Postdoctoral Student
Eytan Mann (PhD) is an architect and interactive designer working at the intersection of computational design and historiography. He is currently a post-doctoral fellow at MTRL (Material Topology Research Lab) at the Technion Faculty of Architecture and Town Planning. His research examines modes of transmedia storytelling, mixing archival material with environmental sensing to explore new modes of data-driven virtual heritage. Eytan holds a Ph.D. from the Technion Faculty of Architecture and Town Planning, a Master of Science in Architecture Studies (SMArchS) from the MIT School of Architecture and Planning, and a B.Arch from the Azrieli Architecture School at Tel-Aviv University.

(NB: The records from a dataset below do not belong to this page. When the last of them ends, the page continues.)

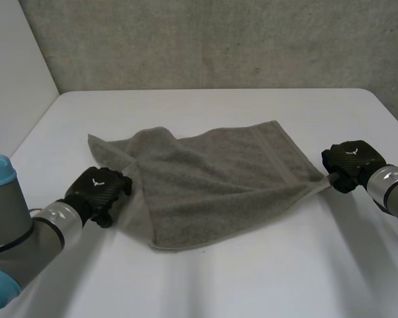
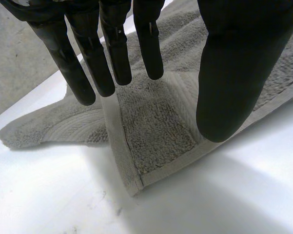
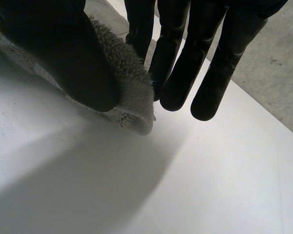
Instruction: Fold the towel.
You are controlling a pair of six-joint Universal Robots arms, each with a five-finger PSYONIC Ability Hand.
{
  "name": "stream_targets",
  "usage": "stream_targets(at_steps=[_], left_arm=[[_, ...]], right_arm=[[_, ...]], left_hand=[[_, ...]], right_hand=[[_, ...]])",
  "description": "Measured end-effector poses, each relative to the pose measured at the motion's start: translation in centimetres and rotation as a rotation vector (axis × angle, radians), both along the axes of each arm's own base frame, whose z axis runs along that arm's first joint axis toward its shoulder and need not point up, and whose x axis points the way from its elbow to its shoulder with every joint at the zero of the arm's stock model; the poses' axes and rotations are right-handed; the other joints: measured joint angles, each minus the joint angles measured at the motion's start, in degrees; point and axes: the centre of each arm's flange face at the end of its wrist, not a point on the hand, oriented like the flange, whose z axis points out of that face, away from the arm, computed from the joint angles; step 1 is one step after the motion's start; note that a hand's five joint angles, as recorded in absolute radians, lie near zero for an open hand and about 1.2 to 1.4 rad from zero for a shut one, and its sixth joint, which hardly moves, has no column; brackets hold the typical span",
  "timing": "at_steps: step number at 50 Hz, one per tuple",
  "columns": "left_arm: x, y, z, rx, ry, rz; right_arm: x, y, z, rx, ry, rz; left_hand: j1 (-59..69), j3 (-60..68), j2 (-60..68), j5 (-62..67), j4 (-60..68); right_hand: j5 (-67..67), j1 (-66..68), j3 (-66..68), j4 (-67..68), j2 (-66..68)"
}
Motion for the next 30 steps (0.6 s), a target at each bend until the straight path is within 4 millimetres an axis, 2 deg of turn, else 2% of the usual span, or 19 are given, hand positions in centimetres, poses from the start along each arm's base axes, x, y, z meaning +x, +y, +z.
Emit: stream_targets(at_steps=[9, 17, 24, 27, 29, 30], left_arm=[[0.4, -1.6, -1.4, -0.006, 0.019, -0.009], [0.3, -1.9, -2.9, 0.010, -0.001, -0.013], [0.3, -2.0, -3.3, 0.010, -0.019, -0.021], [0.3, -2.3, -3.2, -0.004, -0.021, -0.022], [0.3, -2.3, -3.1, -0.010, -0.021, -0.022], [0.2, -2.5, -2.9, -0.027, -0.019, -0.020]], right_arm=[[0.0, 0.1, -0.1, 0.001, 0.001, 0.002], [0.0, 0.1, -0.2, -0.008, 0.005, 0.003], [0.1, 0.1, -0.3, -0.013, 0.011, 0.007], [0.1, 0.1, -0.4, -0.013, 0.014, 0.009], [0.1, 0.1, -0.4, -0.012, 0.015, 0.010], [0.2, 0.1, -0.5, -0.010, 0.016, 0.011]], left_hand=[[-0.7, -0.9, -0.9, -0.9, -1.0], [-0.7, -0.9, -0.9, -0.9, -1.0], [0.3, 0.3, 0.4, 0.2, 0.2], [13.0, 13.7, 13.8, 13.9, 13.9], [13.8, 14.7, 14.7, 14.6, 14.5], [25.9, 25.7, 26.3, 25.7, 25.8]], right_hand=[[0.0, 0.0, 0.0, 0.0, 0.0], [0.0, 0.0, 0.0, 0.0, 0.0], [0.0, 0.0, 0.0, 0.0, 0.0], [0.0, 0.0, 0.0, 0.0, 0.0], [0.0, 0.0, 0.0, 0.0, 0.0], [0.0, 0.0, 0.0, 0.0, 0.0]])
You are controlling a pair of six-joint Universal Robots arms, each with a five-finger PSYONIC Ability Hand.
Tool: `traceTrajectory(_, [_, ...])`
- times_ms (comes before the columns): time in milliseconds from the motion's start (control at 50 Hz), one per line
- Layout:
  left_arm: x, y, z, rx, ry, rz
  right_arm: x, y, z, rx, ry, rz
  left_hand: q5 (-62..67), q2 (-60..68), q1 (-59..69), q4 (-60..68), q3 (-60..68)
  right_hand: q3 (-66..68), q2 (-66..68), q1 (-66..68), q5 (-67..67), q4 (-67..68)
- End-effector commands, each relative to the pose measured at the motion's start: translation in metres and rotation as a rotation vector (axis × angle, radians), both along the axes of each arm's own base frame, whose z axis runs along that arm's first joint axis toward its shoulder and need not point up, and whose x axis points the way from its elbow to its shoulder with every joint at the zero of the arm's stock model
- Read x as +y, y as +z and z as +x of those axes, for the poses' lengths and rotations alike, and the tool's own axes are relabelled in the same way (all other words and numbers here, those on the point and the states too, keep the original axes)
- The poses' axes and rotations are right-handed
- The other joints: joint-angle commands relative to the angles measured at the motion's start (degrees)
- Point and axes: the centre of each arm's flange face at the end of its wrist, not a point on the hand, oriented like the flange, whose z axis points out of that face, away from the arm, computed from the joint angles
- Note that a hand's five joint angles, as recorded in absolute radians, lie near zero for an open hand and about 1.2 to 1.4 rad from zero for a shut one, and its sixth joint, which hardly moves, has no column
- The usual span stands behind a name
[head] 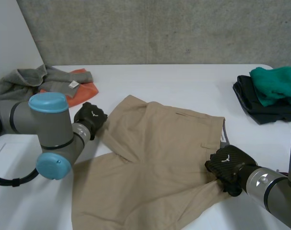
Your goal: Fold the laundry.
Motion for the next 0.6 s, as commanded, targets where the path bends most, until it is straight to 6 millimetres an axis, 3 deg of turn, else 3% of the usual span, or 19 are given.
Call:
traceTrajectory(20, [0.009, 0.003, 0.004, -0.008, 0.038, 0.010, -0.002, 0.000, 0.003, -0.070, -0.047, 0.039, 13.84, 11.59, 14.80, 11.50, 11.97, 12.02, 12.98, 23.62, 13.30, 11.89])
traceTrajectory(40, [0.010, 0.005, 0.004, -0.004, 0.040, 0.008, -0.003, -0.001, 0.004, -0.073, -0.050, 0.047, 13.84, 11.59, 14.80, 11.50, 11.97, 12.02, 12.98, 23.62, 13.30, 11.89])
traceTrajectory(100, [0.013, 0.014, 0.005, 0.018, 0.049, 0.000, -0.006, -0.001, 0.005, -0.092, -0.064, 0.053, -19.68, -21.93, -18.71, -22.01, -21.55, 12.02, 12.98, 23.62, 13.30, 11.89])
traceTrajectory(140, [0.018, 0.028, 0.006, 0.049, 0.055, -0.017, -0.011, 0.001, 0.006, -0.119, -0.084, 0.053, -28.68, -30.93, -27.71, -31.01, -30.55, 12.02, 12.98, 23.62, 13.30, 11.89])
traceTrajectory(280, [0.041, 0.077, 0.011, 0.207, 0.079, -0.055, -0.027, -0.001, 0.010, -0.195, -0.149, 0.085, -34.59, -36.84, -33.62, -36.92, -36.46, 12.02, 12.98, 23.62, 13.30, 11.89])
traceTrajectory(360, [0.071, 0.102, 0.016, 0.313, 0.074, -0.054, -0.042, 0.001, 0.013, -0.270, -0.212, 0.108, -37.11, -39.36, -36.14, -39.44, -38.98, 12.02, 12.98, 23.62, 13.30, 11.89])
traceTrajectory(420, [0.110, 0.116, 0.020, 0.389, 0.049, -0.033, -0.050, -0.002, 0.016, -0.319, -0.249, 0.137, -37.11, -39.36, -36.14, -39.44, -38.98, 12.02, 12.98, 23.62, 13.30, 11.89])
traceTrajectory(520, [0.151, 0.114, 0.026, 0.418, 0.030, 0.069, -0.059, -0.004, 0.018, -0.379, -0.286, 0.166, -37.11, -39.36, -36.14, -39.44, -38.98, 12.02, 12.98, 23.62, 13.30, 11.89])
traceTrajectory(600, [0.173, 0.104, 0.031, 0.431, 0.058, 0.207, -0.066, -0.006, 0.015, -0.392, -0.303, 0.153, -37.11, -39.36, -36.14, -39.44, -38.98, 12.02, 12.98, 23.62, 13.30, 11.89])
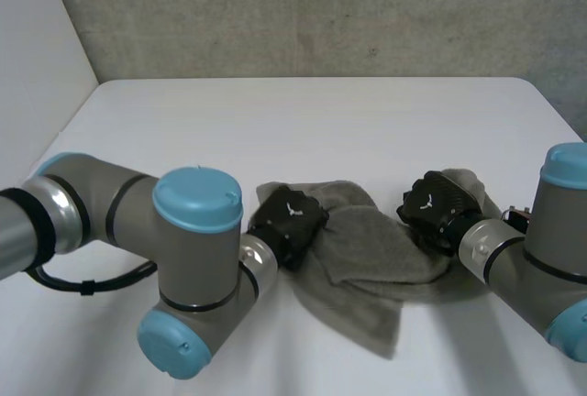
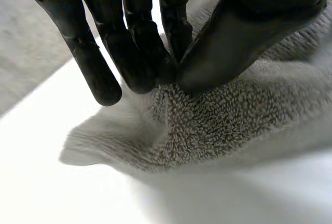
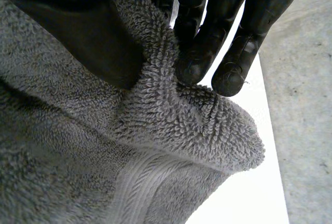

Eytan explores computational design's role in heritage preservation as a potential mediating history and historiography of conflicted sites in Israel-Palestine and worldwide. Through extended reality interfaces, he explores paths of historical argumentation relating to sites and archives with conflicting histories. Through design research, he delves into preservation's epistemology, challenging rooted dichotomies of past and present, archive, and site. Using Artificial intelligence along with immersive visualizations, he develops new bridges between archival records and sites, blending tangible remnants with intangible narratives as a mode of "critical reconstruction." This interactive landscape/archive fuses historical media, bridging past and present. It underlines technological power in studying heritage sites critically.
Eytan teaches seminars and workshops on the critical reconstruction of sites and archives, challenging students to assume historical argumentation through the design of responsive VR environments. He taught at various institutions, including MIT, TU Berlin, McGill, Technion, and Bezalel.